Required action ▸
The data below should be copied out exactly, with its pictures omitted.

- Opening Delimiter -

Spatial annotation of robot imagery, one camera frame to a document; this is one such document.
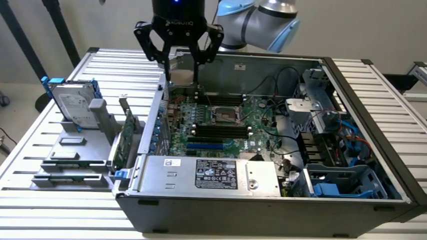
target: white wall
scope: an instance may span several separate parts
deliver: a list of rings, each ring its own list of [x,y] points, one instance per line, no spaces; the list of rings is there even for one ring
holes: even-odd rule
[[[216,0],[205,0],[212,20]],[[284,54],[371,59],[383,73],[404,73],[427,61],[426,0],[297,0],[301,25]],[[51,77],[72,65],[40,0],[9,0]],[[137,21],[152,18],[151,0],[60,0],[63,15],[83,56],[88,47],[139,49]],[[0,82],[36,83],[24,54],[0,18]]]

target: robotic arm
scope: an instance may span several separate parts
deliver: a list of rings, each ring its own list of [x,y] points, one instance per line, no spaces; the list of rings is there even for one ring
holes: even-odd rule
[[[208,24],[204,0],[152,0],[152,22],[140,21],[135,36],[149,61],[164,66],[171,80],[169,52],[173,46],[189,48],[193,57],[193,82],[197,82],[199,66],[215,60],[219,49],[239,51],[247,44],[279,53],[291,42],[300,21],[296,19],[295,0],[219,0],[217,22]],[[149,34],[155,31],[164,41],[159,50]],[[199,39],[204,33],[211,39],[201,50]]]
[[[189,48],[193,57],[193,81],[197,82],[199,65],[215,60],[224,31],[220,25],[207,23],[204,0],[152,0],[152,22],[137,22],[135,36],[149,61],[164,65],[167,80],[171,80],[169,52],[172,46]],[[164,41],[157,50],[149,34],[155,31]],[[208,33],[211,44],[205,50],[199,48],[199,39]]]
[[[224,28],[220,51],[241,51],[247,44],[273,53],[291,43],[300,24],[296,0],[221,0],[217,23]]]

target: motherboard
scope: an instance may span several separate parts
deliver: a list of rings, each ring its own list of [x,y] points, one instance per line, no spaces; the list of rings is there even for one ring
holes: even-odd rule
[[[275,117],[267,111],[269,98],[241,96],[188,97],[172,95],[168,105],[171,156],[251,159],[269,161],[279,140]]]

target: aluminum extrusion table
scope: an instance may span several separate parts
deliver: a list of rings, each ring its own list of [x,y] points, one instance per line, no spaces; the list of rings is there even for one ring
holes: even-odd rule
[[[69,79],[95,78],[99,81],[107,109],[119,121],[124,120],[124,114],[115,99],[127,94],[132,112],[144,121],[161,69],[139,50],[92,50],[84,55]],[[372,65],[360,60],[333,61],[427,192],[427,134],[419,134],[427,131],[426,121]],[[0,239],[215,239],[215,236],[136,232],[109,192],[29,190],[33,174],[63,130],[61,119],[51,101],[0,166]],[[427,214],[407,223],[385,223],[359,239],[426,240]]]

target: warning label
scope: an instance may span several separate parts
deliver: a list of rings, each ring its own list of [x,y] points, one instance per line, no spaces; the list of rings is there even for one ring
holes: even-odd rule
[[[199,189],[237,189],[236,161],[197,159],[195,186]]]

- Closing Delimiter -

Response to the task ▸
Spatial annotation of robot imagery, one camera frame to a document; this is one such document.
target: white wall
scope: an instance may span several separate parts
deliver: a list of rings, each ring its own list of [x,y] points, one instance per line, no spaces; the list of rings is there even for one ring
holes: even-odd rule
[[[216,0],[205,0],[212,20]],[[284,54],[371,59],[383,73],[404,73],[427,61],[426,0],[297,0],[301,25]],[[51,77],[72,65],[40,0],[9,0]],[[137,21],[152,18],[151,0],[60,0],[63,15],[83,56],[88,47],[139,49]],[[0,82],[36,83],[24,54],[0,18]]]

target: robotic arm
scope: an instance may span several separate parts
deliver: a list of rings, each ring its own list of [x,y] points, one instance per line, no spaces; the list of rings is there even for one ring
holes: even-odd rule
[[[208,24],[204,0],[152,0],[152,22],[140,21],[135,36],[149,61],[164,66],[171,80],[169,52],[173,46],[189,48],[193,57],[193,82],[197,82],[199,66],[215,60],[219,49],[239,51],[247,44],[279,53],[291,42],[300,21],[296,19],[295,0],[219,0],[217,22]],[[149,34],[155,31],[164,41],[159,50]],[[199,39],[204,33],[211,39],[201,50]]]
[[[189,48],[193,57],[193,81],[197,82],[199,65],[215,60],[224,31],[220,25],[207,23],[204,0],[152,0],[152,22],[137,22],[135,36],[149,61],[164,65],[167,80],[171,80],[169,52],[172,46]],[[164,41],[157,50],[149,34],[155,31]],[[208,33],[211,44],[205,50],[199,48],[199,39]]]
[[[224,28],[220,51],[241,51],[247,44],[273,53],[291,43],[300,24],[296,0],[221,0],[217,23]]]

target: motherboard
scope: an instance may span several separate parts
deliver: a list of rings, each ring its own list of [x,y] points, one instance per line, no spaces; the list of rings is there even for one ring
holes: even-odd rule
[[[275,117],[267,111],[269,98],[241,96],[188,97],[172,95],[168,105],[171,156],[251,159],[269,161],[279,140]]]

target: aluminum extrusion table
scope: an instance may span several separate parts
deliver: a list of rings, each ring its own list of [x,y] points, one instance per line, no spaces; the list of rings is there even for one ring
holes: even-odd rule
[[[69,79],[95,78],[99,81],[107,109],[119,121],[124,120],[124,114],[115,99],[127,94],[132,112],[144,121],[161,69],[139,50],[92,50],[84,55]],[[372,65],[360,60],[333,61],[427,192],[427,134],[419,134],[427,131],[426,121]],[[0,239],[215,239],[215,236],[136,232],[109,192],[29,190],[33,174],[63,130],[61,119],[51,101],[0,166]],[[427,214],[407,223],[385,223],[359,239],[426,240]]]

target: warning label
scope: an instance may span several separate parts
deliver: a list of rings, each ring its own list of [x,y] points, one instance per line, no spaces; the list of rings is there even for one ring
holes: even-odd rule
[[[199,189],[237,189],[236,161],[197,159],[195,186]]]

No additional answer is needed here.